My go to lens on my Hasselblads are 80MM, 150MM,(portraits) and a superwide camera. Almost all the work that I sell are taken with the 80 (boats) or superwide (landscapes). By far the biggest prices are paid for the superwide pictures that are hand printed, wet prints. This camera will be for fun not to sell pictures.

First thing which came to my mind after info you have given is - no fast 35 needed. Color Skopar 35 2.5 is great for color, but it was driving me nuts with bw prints (primitive contrast). But most of 35 lenses are sharp enough from f5.6, no matter how old they are, as long as optics are clean. Still, IMO, modern lenses might be better choice if you like sharp photography. Modern Zeiss 35 f2, f2.8 going to give it. Personally, I prefer Leica Summarit-M 35 2.5, which is close in price range to Zeiss. I like its rendering on bw, color is great as well and handling.

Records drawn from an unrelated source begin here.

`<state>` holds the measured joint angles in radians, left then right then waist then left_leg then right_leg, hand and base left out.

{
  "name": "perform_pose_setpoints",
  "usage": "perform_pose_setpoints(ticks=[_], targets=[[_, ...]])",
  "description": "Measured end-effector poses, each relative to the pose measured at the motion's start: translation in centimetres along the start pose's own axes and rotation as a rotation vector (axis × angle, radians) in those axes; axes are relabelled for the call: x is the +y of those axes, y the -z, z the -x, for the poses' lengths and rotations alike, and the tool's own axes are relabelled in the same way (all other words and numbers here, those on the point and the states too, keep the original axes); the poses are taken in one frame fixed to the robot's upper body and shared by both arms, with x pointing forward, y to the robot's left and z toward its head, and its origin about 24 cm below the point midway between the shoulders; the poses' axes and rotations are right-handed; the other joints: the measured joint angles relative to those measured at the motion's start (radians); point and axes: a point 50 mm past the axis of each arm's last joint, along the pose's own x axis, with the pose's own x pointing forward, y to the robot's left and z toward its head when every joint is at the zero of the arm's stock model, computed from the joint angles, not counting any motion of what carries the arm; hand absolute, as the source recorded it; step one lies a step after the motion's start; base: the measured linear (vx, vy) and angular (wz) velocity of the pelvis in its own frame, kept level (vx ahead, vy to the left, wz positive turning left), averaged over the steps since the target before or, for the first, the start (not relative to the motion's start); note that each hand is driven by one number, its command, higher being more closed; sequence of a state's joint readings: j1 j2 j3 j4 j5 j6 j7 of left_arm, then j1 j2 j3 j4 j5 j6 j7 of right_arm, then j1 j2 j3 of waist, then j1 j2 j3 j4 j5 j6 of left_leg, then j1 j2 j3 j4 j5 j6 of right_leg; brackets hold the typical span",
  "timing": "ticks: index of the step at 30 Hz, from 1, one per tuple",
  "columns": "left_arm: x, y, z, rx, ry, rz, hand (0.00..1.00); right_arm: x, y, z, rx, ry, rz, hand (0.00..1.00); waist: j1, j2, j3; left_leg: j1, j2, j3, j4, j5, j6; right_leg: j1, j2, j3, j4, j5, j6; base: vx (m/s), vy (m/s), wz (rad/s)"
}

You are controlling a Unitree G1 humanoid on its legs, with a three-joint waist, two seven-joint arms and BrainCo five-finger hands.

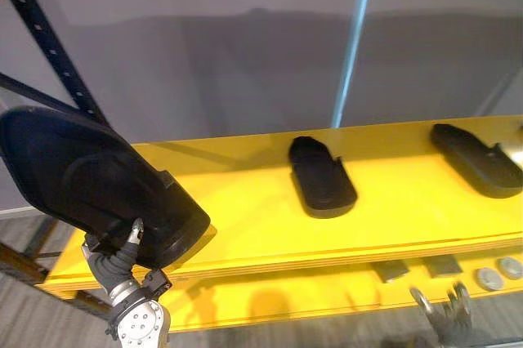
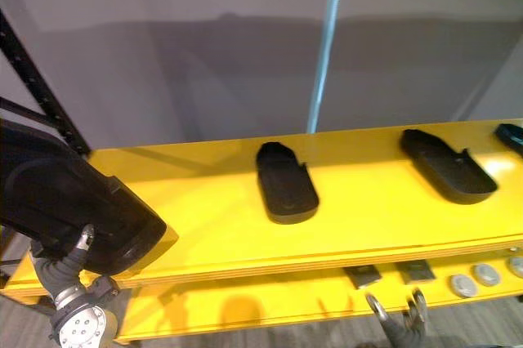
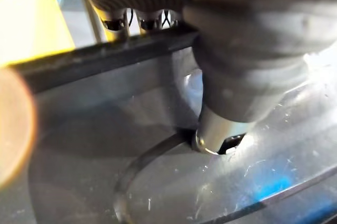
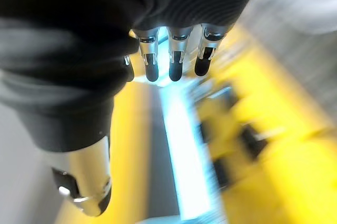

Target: Walk over and take plastic housings, then place them on the shelf

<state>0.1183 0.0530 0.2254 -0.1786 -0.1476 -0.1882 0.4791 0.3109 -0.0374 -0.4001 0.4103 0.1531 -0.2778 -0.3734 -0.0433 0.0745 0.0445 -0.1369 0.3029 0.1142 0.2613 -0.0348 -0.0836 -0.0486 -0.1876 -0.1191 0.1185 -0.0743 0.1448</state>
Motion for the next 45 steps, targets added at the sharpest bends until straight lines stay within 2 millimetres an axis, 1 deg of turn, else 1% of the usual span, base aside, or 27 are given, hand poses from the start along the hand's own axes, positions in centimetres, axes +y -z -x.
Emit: perform_pose_setpoints(ticks=[1,2,3,4,5,6,8,9,10,11,12,13,14,15,16,17,18,20,23,26,29,31,35,38,43,45], targets=[[0.1,0.3,-0.2,0.021,0.029,0.010,1.00,-0.7,1.8,-0.1,0.086,0.024,0.040,0.00,0.001,0.021,-0.009,0.018,-0.010,-0.037,-0.013,-0.066,-0.099,0.003,-0.012,0.002,0.014,-0.007,0.023,0.09,0.519,0.16],[0.2,0.5,-0.6,0.030,0.063,0.007,1.00,-0.9,3.6,0.4,0.180,0.038,0.060,0.00,-0.002,0.011,-0.008,0.027,-0.033,-0.046,-0.013,-0.114,-0.122,0.015,-0.037,0.001,0.013,-0.007,0.030,0.07,0.608,0.11],[0.6,0.6,-1.4,0.035,0.112,-0.025,1.00,-0.2,6.5,2.2,0.331,0.031,0.043,0.00,-0.001,-0.036,-0.012,0.028,-0.088,-0.035,0.000,-0.122,-0.107,0.016,-0.086,0.017,0.010,-0.002,0.026,0.03,0.384,0.13],[0.8,0.6,-1.7,0.040,0.133,-0.035,1.00,0.1,7.5,3.0,0.389,0.022,0.031,0.00,-0.001,-0.051,-0.013,0.029,-0.106,-0.032,0.008,-0.128,-0.097,0.019,-0.103,0.027,0.010,0.002,0.027,0.01,0.456,0.12],[1.0,0.8,-2.2,0.062,0.174,-0.035,1.00,0.2,9.3,4.5,0.496,-0.004,0.028,0.00,-0.005,-0.074,-0.015,0.031,-0.139,-0.032,0.029,-0.141,-0.076,0.033,-0.137,0.032,0.012,0.028,0.056,-0.02,0.291,0.07],[0.8,1.2,-2.5,0.090,0.217,-0.018,1.00,-0.1,10.4,5.2,0.563,-0.022,0.044,0.00,-0.001,-0.077,-0.012,0.055,-0.160,-0.020,0.022,-0.150,-0.062,0.029,-0.156,0.048,0.026,0.060,0.058,-0.03,0.348,-0.09],[0.4,1.2,-2.8,0.108,0.278,0.013,1.00,-0.3,11.0,5.4,0.605,-0.063,0.068,0.00,0.007,-0.067,-0.010,0.077,-0.168,0.010,-0.009,-0.149,-0.056,-0.017,-0.163,0.059,0.078,0.094,0.031,-0.05,0.223,-0.42],[-0.2,1.1,-3.2,0.119,0.349,0.034,1.00,-0.3,11.3,5.5,0.632,-0.104,0.083,0.00,0.008,-0.057,-0.012,0.074,-0.167,0.043,-0.048,-0.133,-0.035,-0.068,-0.159,0.024,0.108,0.129,-0.013,-0.07,0.190,-0.53],[-0.5,1.2,-3.5,0.121,0.375,0.035,1.00,-0.3,11.3,5.5,0.636,-0.113,0.088,0.00,0.008,-0.057,-0.010,0.072,-0.167,0.049,-0.061,-0.124,-0.030,-0.091,-0.149,0.024,0.128,0.118,-0.009,-0.07,0.148,-0.47],[-1.4,1.6,-4.3,0.144,0.413,0.047,1.00,-0.4,11.6,5.5,0.647,-0.141,0.117,0.00,-0.005,-0.052,-0.005,0.066,-0.163,0.043,-0.083,-0.099,-0.025,-0.128,-0.097,0.070,0.168,0.042,0.031,-0.02,0.012,-0.04],[-2.0,1.9,-4.7,0.165,0.428,0.060,1.00,-0.4,11.7,5.7,0.658,-0.156,0.127,0.00,-0.016,-0.052,-0.004,0.059,-0.161,0.031,-0.095,-0.086,-0.024,-0.133,-0.055,0.111,0.177,0.002,0.034,-0.03,-0.062,0.27],[-3.2,2.3,-5.7,0.202,0.447,0.095,1.00,-0.6,12.0,5.7,0.677,-0.190,0.156,0.00,-0.042,-0.047,0.016,0.045,-0.167,0.012,-0.114,-0.061,-0.025,-0.130,0.029,0.181,0.146,-0.068,0.008,-0.05,-0.114,0.37],[-3.7,2.3,-6.0,0.210,0.450,0.112,1.00,-0.7,11.8,5.3,0.669,-0.205,0.176,0.00,-0.054,-0.033,0.030,0.033,-0.167,0.001,-0.112,-0.055,-0.028,-0.123,0.044,0.201,0.134,-0.068,0.003,-0.06,-0.110,0.44],[-4.9,1.9,-6.7,0.210,0.479,0.134,1.00,-0.7,11.4,4.7,0.647,-0.222,0.207,0.00,-0.065,-0.015,0.062,0.019,-0.169,-0.023,-0.128,-0.031,-0.022,-0.113,0.051,0.181,0.103,-0.040,-0.008,-0.08,-0.094,0.37],[-5.9,1.2,-7.4,0.192,0.512,0.141,1.00,-0.7,11.2,4.3,0.635,-0.232,0.222,0.00,-0.065,0.005,0.098,0.016,-0.164,-0.038,-0.160,-0.006,-0.024,-0.113,0.057,0.163,0.081,-0.022,-0.013,-0.07,-0.069,0.34],[-6.1,0.7,-7.8,0.178,0.521,0.142,1.00,-0.7,11.1,4.2,0.633,-0.238,0.228,0.00,-0.064,0.012,0.112,0.015,-0.159,-0.040,-0.175,0.005,-0.027,-0.117,0.062,0.160,0.077,-0.016,-0.016,-0.09,-0.081,0.12],[-5.9,-0.2,-8.7,0.151,0.528,0.132,1.00,-0.5,11.0,4.1,0.628,-0.261,0.250,0.00,-0.060,0.014,0.123,0.007,-0.154,-0.034,-0.202,0.026,-0.025,-0.142,0.070,0.162,0.079,-0.011,-0.019,-0.07,-0.067,-0.05],[-5.3,-1.7,-10.4,0.110,0.530,0.084,1.00,-0.1,10.9,4.0,0.616,-0.300,0.282,0.00,-0.051,0.010,0.127,-0.025,-0.143,-0.027,-0.228,0.049,-0.035,-0.187,0.082,0.167,0.077,0.002,-0.024,-0.05,-0.046,-0.12],[-4.5,-3.1,-12.3,0.078,0.510,0.032,1.00,0.3,10.8,3.9,0.607,-0.344,0.318,0.00,-0.044,0.002,0.148,-0.044,-0.144,-0.022,-0.241,0.064,-0.037,-0.209,0.082,0.172,0.067,0.015,-0.025,-0.04,-0.001,-0.06],[-3.7,-4.1,-13.9,0.073,0.501,-0.053,1.00,0.5,10.7,3.8,0.602,-0.369,0.333,0.00,-0.023,-0.005,0.162,-0.058,-0.144,-0.002,-0.257,0.079,-0.038,-0.231,0.084,0.190,0.039,0.039,-0.024,-0.03,0.012,-0.15],[-3.2,-6.0,-15.3,0.025,0.507,-0.122,1.00,1.3,10.4,3.5,0.588,-0.388,0.329,0.00,-0.026,-0.007,0.186,-0.079,-0.144,0.001,-0.281,0.102,-0.039,-0.253,0.086,0.195,0.017,0.061,-0.025,-0.06,0.005,-0.07],[-3.0,-7.1,-16.0,0.002,0.507,-0.165,1.00,1.8,10.0,3.2,0.575,-0.403,0.320,0.00,-0.025,-0.007,0.199,-0.085,-0.142,0.015,-0.304,0.119,-0.038,-0.271,0.091,0.208,0.006,0.076,-0.027,-0.06,0.001,-0.14],[-2.2,-7.8,-16.7,-0.008,0.511,-0.217,1.00,2.1,9.8,3.0,0.570,-0.414,0.315,0.00,-0.027,-0.007,0.212,-0.084,-0.140,0.035,-0.308,0.121,-0.038,-0.276,0.095,0.223,-0.014,0.095,-0.027,-0.03,0.012,-0.19],[-2.1,-8.4,-16.9,-0.022,0.551,-0.277,1.00,2.2,9.6,2.7,0.557,-0.432,0.339,0.00,-0.026,-0.008,0.218,-0.087,-0.140,0.051,-0.311,0.121,-0.038,-0.285,0.097,0.244,-0.026,0.107,-0.024,-0.03,0.027,-0.14],[-3.2,-10.2,-17.2,-0.086,0.625,-0.366,1.00,2.7,9.3,2.2,0.549,-0.447,0.335,0.00,-0.026,-0.007,0.244,-0.091,-0.140,0.052,-0.325,0.131,-0.039,-0.292,0.097,0.246,-0.037,0.117,-0.023,-0.01,0.012,-0.01],[-3.4,-10.6,-17.3,-0.103,0.641,-0.398,1.00,2.7,9.2,2.2,0.550,-0.449,0.331,0.00,-0.028,-0.008,0.244,-0.096,-0.141,0.053,-0.325,0.131,-0.039,-0.298,0.097,0.248,-0.037,0.117,-0.023,0.00,0.000,0.00]])
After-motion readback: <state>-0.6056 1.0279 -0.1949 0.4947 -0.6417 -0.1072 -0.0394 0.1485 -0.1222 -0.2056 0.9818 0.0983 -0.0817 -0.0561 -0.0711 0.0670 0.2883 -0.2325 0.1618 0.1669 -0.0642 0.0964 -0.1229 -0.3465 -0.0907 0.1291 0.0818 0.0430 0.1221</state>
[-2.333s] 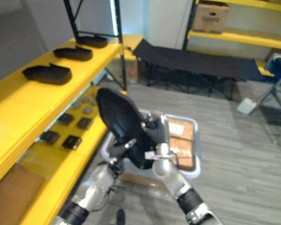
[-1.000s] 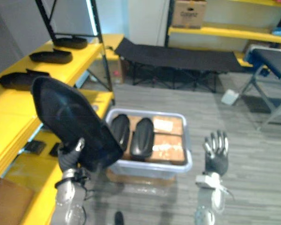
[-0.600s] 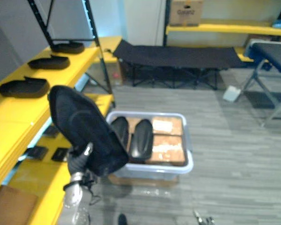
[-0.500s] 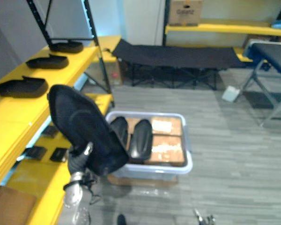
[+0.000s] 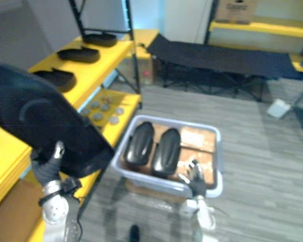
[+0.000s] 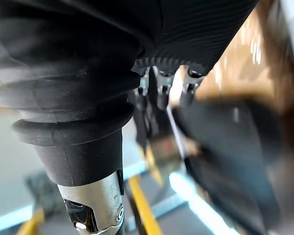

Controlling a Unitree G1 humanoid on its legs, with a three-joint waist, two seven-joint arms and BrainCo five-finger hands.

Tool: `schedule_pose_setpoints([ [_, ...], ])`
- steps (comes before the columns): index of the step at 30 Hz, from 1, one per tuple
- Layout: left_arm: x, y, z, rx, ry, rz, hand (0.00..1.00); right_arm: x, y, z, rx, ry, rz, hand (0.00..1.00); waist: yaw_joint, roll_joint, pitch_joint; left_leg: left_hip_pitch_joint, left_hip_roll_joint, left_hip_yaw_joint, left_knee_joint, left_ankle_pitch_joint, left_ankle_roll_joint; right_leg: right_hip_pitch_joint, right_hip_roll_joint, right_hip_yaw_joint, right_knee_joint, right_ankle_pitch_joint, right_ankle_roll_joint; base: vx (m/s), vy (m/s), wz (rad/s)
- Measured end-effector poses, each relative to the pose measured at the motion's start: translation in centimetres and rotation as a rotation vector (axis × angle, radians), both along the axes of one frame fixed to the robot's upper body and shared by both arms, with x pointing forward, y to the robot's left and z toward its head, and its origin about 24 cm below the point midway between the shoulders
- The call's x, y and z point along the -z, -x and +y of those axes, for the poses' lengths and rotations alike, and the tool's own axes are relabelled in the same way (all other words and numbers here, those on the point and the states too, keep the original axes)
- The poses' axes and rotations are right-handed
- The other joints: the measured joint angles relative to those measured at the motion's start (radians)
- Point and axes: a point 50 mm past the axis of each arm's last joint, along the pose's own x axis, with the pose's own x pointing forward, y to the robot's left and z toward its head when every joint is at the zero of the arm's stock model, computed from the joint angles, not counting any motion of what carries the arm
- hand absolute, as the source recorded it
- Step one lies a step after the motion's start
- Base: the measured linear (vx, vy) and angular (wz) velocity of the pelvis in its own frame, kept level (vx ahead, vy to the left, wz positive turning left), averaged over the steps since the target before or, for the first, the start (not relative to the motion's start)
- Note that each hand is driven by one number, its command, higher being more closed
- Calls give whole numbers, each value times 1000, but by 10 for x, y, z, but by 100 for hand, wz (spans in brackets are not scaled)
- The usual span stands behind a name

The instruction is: Walk over and take plastic housings, then place them on the shelf

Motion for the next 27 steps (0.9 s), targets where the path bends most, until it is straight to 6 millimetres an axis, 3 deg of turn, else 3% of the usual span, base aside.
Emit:
schedule_pose_setpoints([
  [2, -3, 15, 11, -77, 10, -13, 100, -7, -8, 10, -50, 13, -33, 0, 37, -13, 9, -21, -12, -40, 0, 9, 1, 1, 1, -44, 7, -8, -10, -40, 30, 59],
  [7, 8, 48, 30, -203, 24, 32, 100, -26, -25, 21, -89, 38, -118, 0, 93, -36, 24, -14, -20, -73, 2, 18, 11, 18, -8, -73, 46, -12, -17, -14, 31, 30],
  [12, 13, 64, 38, -270, 28, 58, 100, -44, -36, 23, -95, 33, -197, 0, 113, -33, 32, -3, -20, -89, 3, 11, 14, 23, -12, -65, 71, -57, -45, -56, 7, 1],
  [18, 18, 71, 38, -230, 37, 82, 100, -38, -34, 16, -103, 60, -148, 0, 111, -3, 52, -6, -12, -148, 6, 40, -11, 58, 16, -117, 87, -79, -7, -92, -58, 39],
  [19, 22, 71, 38, -188, 93, 64, 100, -34, -28, 7, -56, 80, -113, 0, 107, 14, 63, -11, 7, -59, 7, 16, 19, 97, 32, -199, 74, -74, 12, -131, -46, 107],
  [21, 24, 69, 36, -162, 120, 47, 100, -34, -24, -1, -22, 105, -107, 0, 98, 15, 62, -20, 25, 23, 7, 2, 34, 112, 37, -253, 70, -67, 23, -123, -24, 101],
  [22, 27, 69, 34, -148, 138, 42, 100, -35, -22, -9, 2, 125, -108, 0, 97, 21, 66, -32, 37, 79, 9, -15, 45, 114, 25, -287, 69, -68, 22, -115, 57, 87],
  [23, 31, 69, 33, -132, 144, 55, 100, -36, -23, -17, 27, 140, -109, 0, 96, 29, 79, -82, 65, 159, 117, -40, 76, 99, -3, -311, 101, -87, 8, -67, 83, 63],
  [24, 33, 70, 33, -133, 149, 62, 100, -37, -24, -21, 41, 150, -111, 0, 95, 41, 84, -92, 86, 186, 199, -50, 88, 92, -22, -308, 133, -101, 18, -26, 87, 33],
  [26, 30, 64, 29, -105, 146, 40, 100, -37, -22, -27, 64, 157, -106, 0, 81, 52, 83, -82, 74, 188, 217, -74, 26, 91, -53, -295, 194, -115, 33, 27, 82, 12],
  [27, 28, 59, 26, -85, 144, 24, 100, -38, -22, -27, 68, 155, -110, 0, 81, 51, 84, -77, 67, 189, 215, -76, 28, 96, -62, -294, 198, -110, 40, 15, 101, 11],
])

Honestly, I don't think what adding M6 and 35mm will add to the sales anyway. RF is great for grabbing of the moments, it works for intuitive, spontaneity taken pictures best. While exact framing is somewhat possible, but if you need to have objects aligned in related to each other matter, RF will fail due to the parallax factor.
For example: You have noticed what moon is visible while sky is still blue. You want it to be aligned right above of the boat mast and you want the rest to be framed certain way. If you will use RF/VF for it, the moon is going to be off the mast.
But if you walk on the beach and here is something, you don't even know for sure, but feel it as special and brisk. RF camera with RF lens equipped by focus tab will allow you to capture it instantly as long as you will not bother with in camera meter. Result often comes with crooked horizon, un-perfect exposure and OOF. It will be cherished by MoMA curators and guys like me who don't want even look at sharp images of boats, but proud of their pictures like this:

:smile:

But RF still might deliver in more traditional department, while having fun. I walked many times by this spot, but one evening it was worth of taking it. It was at these three minutes of sun dropping under horizon. The quality of light specialty on this day and how everything was lit by this light. It took me twenty seconds in total, one frame and f1.5, handheld.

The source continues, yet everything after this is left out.